Policies addressing barriers to entry can thus be more effective when complemented by measures aimed at lowering barriers to business expansion. This dual approach would benefit female entrepreneurs, female workers, and the broader Indian economy by increasing the proportion of women entrepreneurs and boosting real wages and profits for women.
Boosting supply and demand for female labor to protect women’s wages
The growth of female entrepreneurship can also generate a spillover effect that boosts the growth of FLFP: women-owned firms employ more women. The researchers found that this pattern is not driven by sectoral sorting (for instance, by women self-selecting into sectors such as textiles both as entrepreneurs and as workers); the pattern is evident even at a highly disaggregated level – meaning, within narrowly defined product categories. When more women become entrepreneurs, more women also enter the labor force and become wage-earners, since female entrepreneurs employ more female workers.
By boosting demand as well as supply for female labor in this way, female entrepreneurship also addresses the risk that women’s wages decline as FLFP increases, the researchers found. Standard economic theory suggests that increasing labor supply can depress workers’ wages unless there is a corresponding rise in labor demand; therefore, when traditional policies targeting FLFP are successful, they run the risk of also depressing women’s real wages.
Goldberg and Chiplunkar found that increasing female entrepreneurship can balance these tensions, only marginally decreasing women’s real wages with the potential for long-term wage gains as the economy grows.
“Female entrepreneurship provides a way for increasing demand for women workers.

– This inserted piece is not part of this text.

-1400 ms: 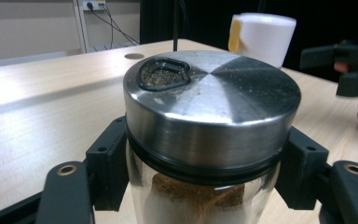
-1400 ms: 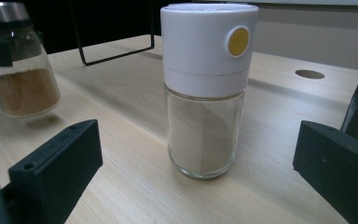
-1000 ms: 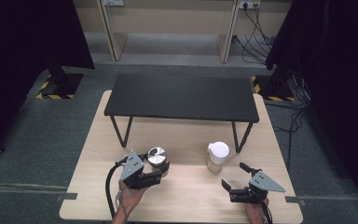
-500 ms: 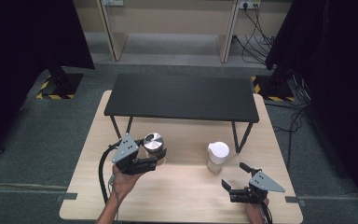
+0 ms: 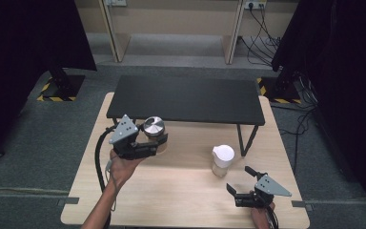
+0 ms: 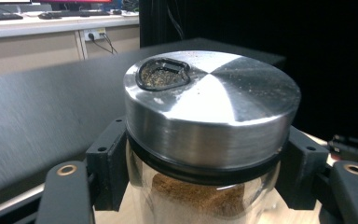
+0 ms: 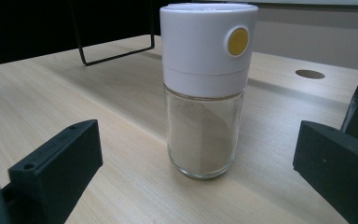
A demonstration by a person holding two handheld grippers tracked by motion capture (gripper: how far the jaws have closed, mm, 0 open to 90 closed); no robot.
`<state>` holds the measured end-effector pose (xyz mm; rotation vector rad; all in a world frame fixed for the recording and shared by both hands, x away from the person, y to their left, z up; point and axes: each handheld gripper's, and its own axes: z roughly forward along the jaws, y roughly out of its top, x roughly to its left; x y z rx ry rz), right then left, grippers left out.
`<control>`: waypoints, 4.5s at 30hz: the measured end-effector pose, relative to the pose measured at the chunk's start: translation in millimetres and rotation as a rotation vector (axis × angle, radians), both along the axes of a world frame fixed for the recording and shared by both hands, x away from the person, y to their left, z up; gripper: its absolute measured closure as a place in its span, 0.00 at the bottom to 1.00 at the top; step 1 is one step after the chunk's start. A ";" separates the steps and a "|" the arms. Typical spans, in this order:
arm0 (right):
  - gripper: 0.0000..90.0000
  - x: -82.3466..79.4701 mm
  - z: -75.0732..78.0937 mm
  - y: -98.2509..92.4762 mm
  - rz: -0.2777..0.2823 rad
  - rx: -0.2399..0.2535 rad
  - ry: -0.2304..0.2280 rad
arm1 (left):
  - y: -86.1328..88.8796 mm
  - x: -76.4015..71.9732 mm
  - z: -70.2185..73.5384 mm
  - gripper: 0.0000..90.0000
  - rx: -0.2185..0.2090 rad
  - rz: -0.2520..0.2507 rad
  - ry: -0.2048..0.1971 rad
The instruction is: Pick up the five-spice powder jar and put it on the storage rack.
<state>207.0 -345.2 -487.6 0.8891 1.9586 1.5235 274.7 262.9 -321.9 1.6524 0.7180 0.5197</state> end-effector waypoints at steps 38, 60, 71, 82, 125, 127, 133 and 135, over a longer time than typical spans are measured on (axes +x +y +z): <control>0.01 2.3 -2.1 -4.8 0.003 0.032 0.012 | -44.5 82.5 55.1 0.34 0.020 0.300 0.014; 0.01 3.2 -2.8 -6.3 0.006 0.042 0.016 | -47.6 97.9 45.8 0.34 0.036 0.449 0.053; 0.01 3.2 -2.6 -6.2 0.008 0.039 0.014 | -45.6 94.8 32.7 0.33 0.034 0.445 0.001; 0.01 2.9 -2.3 -5.7 0.007 0.035 0.014 | -45.8 87.4 35.2 0.04 0.017 0.470 -0.030; 0.01 1.5 -0.3 -1.7 0.008 0.006 0.006 | -10.3 -35.4 -54.3 0.00 -0.108 0.256 -0.210; 0.01 1.4 -0.2 -1.5 0.008 0.004 0.006 | -11.9 -40.6 -60.6 0.00 -0.102 0.246 -0.213; 0.01 1.4 -0.1 -1.4 0.009 0.003 0.005 | -11.9 -51.9 -80.2 0.00 -0.109 0.220 -0.197; 0.01 1.4 -0.1 -1.3 0.009 0.001 0.005 | -11.7 -55.4 -86.0 0.00 -0.109 0.218 -0.197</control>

This encourages more women to enter the labor force without depressing the real wage,” Goldberg explained.
Potential economy-wide impacts of increasing female entrepreneurship
One of the researchers’ most compelling findings is that, on average, successful female-owned firms are more productive than their male-owned counterparts – which has significant policy implications.

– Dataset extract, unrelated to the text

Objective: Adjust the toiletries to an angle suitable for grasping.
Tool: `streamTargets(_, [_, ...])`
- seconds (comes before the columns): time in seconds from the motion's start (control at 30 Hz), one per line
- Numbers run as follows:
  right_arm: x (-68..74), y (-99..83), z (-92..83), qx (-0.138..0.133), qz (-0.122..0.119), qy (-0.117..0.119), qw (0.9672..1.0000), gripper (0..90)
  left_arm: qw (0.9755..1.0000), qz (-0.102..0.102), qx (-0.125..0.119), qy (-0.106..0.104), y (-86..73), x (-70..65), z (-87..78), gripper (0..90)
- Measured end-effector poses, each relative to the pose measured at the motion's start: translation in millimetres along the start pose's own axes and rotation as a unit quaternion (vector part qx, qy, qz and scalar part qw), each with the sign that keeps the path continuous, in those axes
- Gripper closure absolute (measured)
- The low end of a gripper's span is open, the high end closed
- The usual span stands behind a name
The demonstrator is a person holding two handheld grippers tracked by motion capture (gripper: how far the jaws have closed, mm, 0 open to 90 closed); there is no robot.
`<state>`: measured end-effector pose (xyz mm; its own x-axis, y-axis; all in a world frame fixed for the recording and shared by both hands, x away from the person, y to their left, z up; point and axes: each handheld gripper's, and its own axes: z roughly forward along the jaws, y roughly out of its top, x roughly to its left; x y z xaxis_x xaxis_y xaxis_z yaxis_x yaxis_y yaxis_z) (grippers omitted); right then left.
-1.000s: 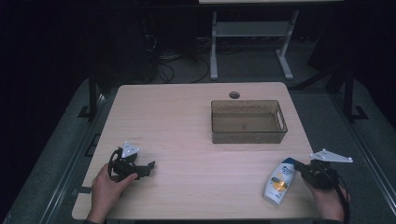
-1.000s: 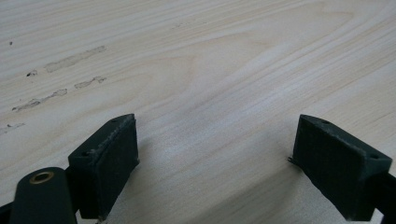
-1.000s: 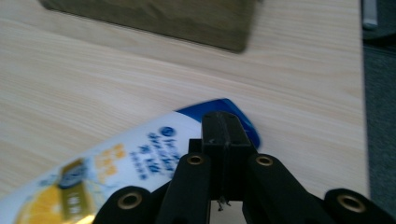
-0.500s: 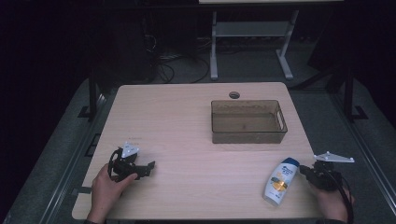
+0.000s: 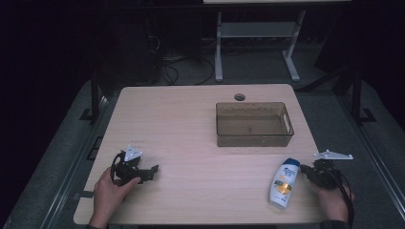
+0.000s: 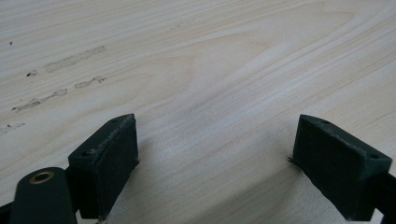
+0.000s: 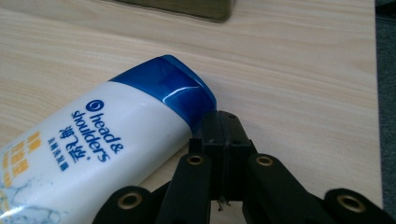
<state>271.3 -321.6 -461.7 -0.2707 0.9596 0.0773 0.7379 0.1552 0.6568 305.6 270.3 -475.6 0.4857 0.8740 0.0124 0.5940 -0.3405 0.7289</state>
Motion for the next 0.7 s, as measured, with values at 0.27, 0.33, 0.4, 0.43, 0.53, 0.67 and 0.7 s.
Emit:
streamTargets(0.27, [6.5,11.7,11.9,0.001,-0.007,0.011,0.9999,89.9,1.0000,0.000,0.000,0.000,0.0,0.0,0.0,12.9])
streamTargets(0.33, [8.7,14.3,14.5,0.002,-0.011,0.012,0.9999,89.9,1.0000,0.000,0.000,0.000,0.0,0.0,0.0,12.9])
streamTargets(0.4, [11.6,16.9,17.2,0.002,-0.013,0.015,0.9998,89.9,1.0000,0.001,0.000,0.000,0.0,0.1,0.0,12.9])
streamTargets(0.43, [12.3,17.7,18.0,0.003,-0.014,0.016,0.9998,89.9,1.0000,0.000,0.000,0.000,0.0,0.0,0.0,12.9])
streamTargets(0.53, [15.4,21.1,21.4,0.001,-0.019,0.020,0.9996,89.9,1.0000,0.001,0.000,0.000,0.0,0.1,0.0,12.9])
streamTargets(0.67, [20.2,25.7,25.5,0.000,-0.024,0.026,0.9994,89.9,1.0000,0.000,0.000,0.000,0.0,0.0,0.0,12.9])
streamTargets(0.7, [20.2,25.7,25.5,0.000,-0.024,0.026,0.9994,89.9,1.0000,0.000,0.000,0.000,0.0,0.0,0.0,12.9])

In the Indian economy, formality is a good proxy for firm productivity. Only 1% of Indian firms are in the formal sector, but the average formal-sector firm is much larger and more productive than the average informal-sector firm. Interestingly, while female-owned informal firms are 7% smaller than male-owned informal firms, female-owned formal firms are substantially larger than their male-owned counterparts. By this metric, within the formal sector, women-owned firms appear to be more successful.
“The women who actually make it to the top have to be very good. In our estimates, this shows as a difference between the marginal productivity of the male and female entrant, at baseline” Goldberg said.

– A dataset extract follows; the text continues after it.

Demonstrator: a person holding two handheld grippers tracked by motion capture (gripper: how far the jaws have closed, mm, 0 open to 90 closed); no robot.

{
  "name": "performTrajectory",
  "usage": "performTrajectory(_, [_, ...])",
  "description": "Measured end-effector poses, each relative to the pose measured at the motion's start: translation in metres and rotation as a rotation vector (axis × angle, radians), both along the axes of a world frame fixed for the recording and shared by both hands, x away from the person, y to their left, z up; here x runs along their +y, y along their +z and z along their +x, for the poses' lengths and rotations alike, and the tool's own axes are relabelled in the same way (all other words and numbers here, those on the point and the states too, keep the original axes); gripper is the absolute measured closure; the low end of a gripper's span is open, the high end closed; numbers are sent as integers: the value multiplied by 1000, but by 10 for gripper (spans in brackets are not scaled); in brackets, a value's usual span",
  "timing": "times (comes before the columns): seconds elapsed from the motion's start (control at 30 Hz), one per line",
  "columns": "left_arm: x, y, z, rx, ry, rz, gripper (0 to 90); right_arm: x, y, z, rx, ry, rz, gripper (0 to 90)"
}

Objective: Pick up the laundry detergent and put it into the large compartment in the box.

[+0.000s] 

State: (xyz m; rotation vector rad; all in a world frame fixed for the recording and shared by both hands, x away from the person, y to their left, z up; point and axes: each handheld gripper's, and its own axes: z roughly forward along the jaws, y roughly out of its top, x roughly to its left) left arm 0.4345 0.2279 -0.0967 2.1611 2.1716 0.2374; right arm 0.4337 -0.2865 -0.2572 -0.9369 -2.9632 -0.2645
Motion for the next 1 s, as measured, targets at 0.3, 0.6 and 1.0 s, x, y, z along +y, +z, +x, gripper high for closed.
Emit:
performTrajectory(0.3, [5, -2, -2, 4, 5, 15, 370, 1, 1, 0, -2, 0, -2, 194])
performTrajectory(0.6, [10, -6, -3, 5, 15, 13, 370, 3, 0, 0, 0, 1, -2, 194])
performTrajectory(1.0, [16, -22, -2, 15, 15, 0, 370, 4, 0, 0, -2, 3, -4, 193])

As noted, however, the vast majority of large Indian firms are owned by men. Given the country’s gender-based barriers, it is possible that some low-productivity male-owned businesses are able to operate in the economy only because they do not face competition from more productive female-owned firms.
The researchers showed (via the simulation of “what-if” scenarios) that if such barriers were removed, women-owned firms would be allowed to grow while some low-productivity male entrepreneurs would be driven out of business. At an economy-wide level, such trends would reduce the misallocation of talent and resources in India. This improvement in allocation would, in turn, increase aggregate productivity and real income for India’s entire economy, across industries and firms.
In other words, boosting women’s entrepreneurship and FLFP goes well beyond the goal of addressing gender inequalities; it can contribute to India’s broader economic development.
“Addressing gender barriers is a human rights issue,” Goldberg said. “But even if policymakers are motivated by self-interest and nothing else – this is still a good policy.”